Droit et devoir compassionnels… et ta tente !

Les crises naissent de la sous-réaction (surdimutité) et de la sur-réaction (surmédiatisation). Ainsi sur des sujets éminemment émotionnels, chacun exige de l’autre, qui s’empresse à… de … Puis vient le temps de la « désolidarisation », du NIMBY, le Not In My Back Yard c’est-à-dire toute solution est exigible et nécessaire… mais pas chez moi !!! Les enfants de Don Quichotte s’y trouvent aujourd’hui confrontés.

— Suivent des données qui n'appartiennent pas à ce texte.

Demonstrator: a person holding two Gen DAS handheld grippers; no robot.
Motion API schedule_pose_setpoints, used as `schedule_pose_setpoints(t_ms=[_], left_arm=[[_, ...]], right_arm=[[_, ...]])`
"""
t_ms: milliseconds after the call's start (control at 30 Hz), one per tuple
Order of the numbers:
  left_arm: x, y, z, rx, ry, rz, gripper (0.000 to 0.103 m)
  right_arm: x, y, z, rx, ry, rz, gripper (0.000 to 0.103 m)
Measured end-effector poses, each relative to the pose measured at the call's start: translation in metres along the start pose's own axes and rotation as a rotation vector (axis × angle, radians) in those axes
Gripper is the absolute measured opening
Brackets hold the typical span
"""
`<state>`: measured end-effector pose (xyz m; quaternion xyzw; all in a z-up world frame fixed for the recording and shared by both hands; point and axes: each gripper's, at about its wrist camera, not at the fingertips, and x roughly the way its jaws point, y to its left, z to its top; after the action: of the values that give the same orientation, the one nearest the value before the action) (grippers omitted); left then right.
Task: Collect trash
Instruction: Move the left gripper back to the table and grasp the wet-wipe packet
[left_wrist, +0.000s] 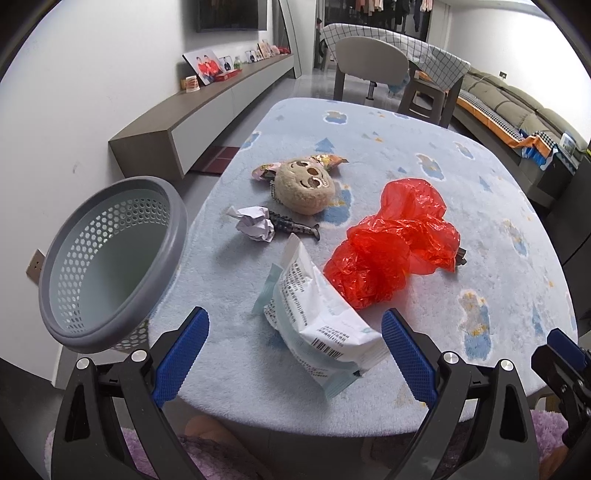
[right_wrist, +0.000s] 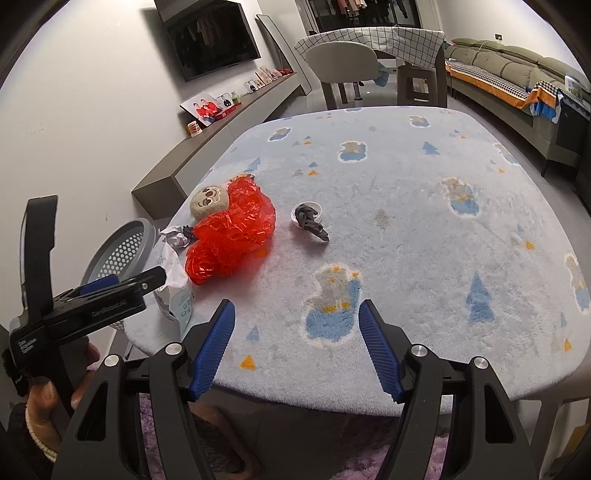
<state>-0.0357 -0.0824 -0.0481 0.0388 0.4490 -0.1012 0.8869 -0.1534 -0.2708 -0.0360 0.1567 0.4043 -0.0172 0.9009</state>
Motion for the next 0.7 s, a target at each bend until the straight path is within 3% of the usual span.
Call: schedule_pose_setpoints(t_ms=[500,600,700], left_arm=[[0.045,-0.012,-0.010,0.035,0.088,0.031,0.093],[0.049,-0.010,-0.012,0.030,0.096,0.023,0.084],[0.053,-0.008,-0.013,0.024,0.120,-0.003,0.068]], right_arm=[[0.003,-0.002,-0.001,0.004,0.006,0.001,0.067],[0.003,-0.002,0.000,0.005,0.006,0.001,0.067],[0.003,-0.002,-0.001,0.006,0.007,-0.001,0.067]])
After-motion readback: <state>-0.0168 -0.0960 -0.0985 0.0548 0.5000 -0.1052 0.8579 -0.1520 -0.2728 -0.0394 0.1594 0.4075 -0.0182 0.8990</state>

De « minorité vraie », dont l’objectif est de revendiquer le principe d’égalité et dont la limite à la capacité d’action – au-delà de l’expression – est notre propre indifférence, ils sont passés au statut « délicat » de minorité conquérante. L’objectif de ces dernières est plutôt de viser le principe majoritaire, pour détenir les outils du pouvoir, et leur limite est donc, le prosélytisme et la pression sur la société.
S’ils peuvent s’enorgueillir d’avoir fait céder un pouvoir – prêt à tout en ces périodes de promesses à tous et pressé par une couverture médiatique complice – ils ont oublié l’enseignement des crises précédentes.

Face à la détresse, déjà, des SDF un formidable élan de solidarité s’était déjà enclenché mais… il a fallu que quelques-uns, accompagnés de chiens déclarés dangereux, s’imposent pour que l’on s’interroge sur la sécurité publique et autorise les Maires à prendre des arrêtés contre ces amis des bêtes ! Le rejet des riverains du canal St Martin est moins violent, plus hypocrite… mais procède du même comportement.
Quand la pression sociale est trop forte, et sur quelques uns, l’empathie se transforme en rejet même si en l’occurrence c’est contre l’Etat qu’on ose se rebeller et dénoncer des promesses bien aléatoires.

Cela rappelle aussi le coup d’arrêt brutal des dons, lors du dernier Sidaction, quand le président d’Act Up « insulta » ce « pays de merde » dont chacun était prêt, pourtant, à témoigner de sa générosité. La solidarité manifestement ne fonctionne qu’au regard d’une reconnaissance et non de l’exigence de ceux qui sont perçus, alors, comme voulant tout, son contraire et surtout ne rien changer, mais seulement passer « de victimes » à voulant « faire sa loi ».
Ainsi, les commentaires se font plus nuancés, les accidentés de la vie, les malheureux, les pauvres sont des malades agressifs, alcooliques et toxicomanes et l’on passe de minorité à marginalité en transférant inéluctablement le capital de sympathie à la peur. L’empathie change de camp, le groupe social se défend et exige une réorganisation de la protection, de la sûreté d’ « autres victimes » enfants, vieillards «vulnérables » et enfin commerçants.
Il convient alors de savoir doser son action, remercier, arrêter une grève ou enfin négocier au risque que la « société » ne se sente contrainte à accepter l’inacceptable.